# [ABOUT THIS EXERCISE]
Would you copy out exactly the lines of the listing below, beginning with the one that contains "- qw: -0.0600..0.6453" and ending with the last?

-- Opening Marker --

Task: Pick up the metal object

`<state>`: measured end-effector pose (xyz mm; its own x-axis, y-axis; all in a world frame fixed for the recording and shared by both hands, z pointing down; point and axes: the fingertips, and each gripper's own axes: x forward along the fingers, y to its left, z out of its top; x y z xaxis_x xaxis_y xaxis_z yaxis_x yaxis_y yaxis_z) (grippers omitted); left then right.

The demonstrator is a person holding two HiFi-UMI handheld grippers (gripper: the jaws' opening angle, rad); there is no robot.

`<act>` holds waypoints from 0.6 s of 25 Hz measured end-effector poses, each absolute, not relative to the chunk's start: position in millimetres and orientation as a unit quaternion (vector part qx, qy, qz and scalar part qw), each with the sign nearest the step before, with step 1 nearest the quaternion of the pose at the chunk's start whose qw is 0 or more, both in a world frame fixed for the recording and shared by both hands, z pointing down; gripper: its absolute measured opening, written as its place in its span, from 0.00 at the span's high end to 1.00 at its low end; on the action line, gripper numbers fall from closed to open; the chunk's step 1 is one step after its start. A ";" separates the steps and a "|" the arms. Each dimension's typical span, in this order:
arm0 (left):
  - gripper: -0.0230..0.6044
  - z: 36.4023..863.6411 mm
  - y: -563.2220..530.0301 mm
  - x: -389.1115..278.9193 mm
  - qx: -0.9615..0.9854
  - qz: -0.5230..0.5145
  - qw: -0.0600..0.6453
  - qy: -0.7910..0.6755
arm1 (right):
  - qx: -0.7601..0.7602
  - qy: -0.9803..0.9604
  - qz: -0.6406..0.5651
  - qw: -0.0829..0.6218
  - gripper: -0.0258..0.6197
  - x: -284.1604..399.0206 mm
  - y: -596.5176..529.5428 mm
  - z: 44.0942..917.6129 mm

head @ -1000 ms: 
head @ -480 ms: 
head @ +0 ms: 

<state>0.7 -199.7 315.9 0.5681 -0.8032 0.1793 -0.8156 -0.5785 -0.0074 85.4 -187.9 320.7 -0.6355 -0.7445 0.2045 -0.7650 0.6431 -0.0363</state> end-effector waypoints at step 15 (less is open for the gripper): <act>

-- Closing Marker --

# [EXERCISE ANSWER]
  - qw: -0.0600..0.6453
  - qy: -0.7910..0.6755
arm1 (right):
  - qx: -0.7601..0.7602
  - qy: -0.9803..0.9604
  - qz: -0.6406..0.5651
  - qw: -0.0829..0.6218
  - gripper: -0.0258..0.6197
  - x: -284.1604..399.0206 mm
  - y: -596.5176..529.5428 mm
  - z: 44.0942..917.6129 mm

head @ -1000 ms: 
head @ -480 ms: 
head @ +0 ms: 

<state>0.7 -199.7 315.9 0.5681 -0.8032 0.1793 -0.8156 -0.5785 -0.0074 85.4 -187.9 320.7 -0.6355 -0.7445 0.2045 -0.7650 0.6431 -0.0363</state> end-effector waypoints at step 15 (less is open for the gripper): <act>

There is no more output for this exercise.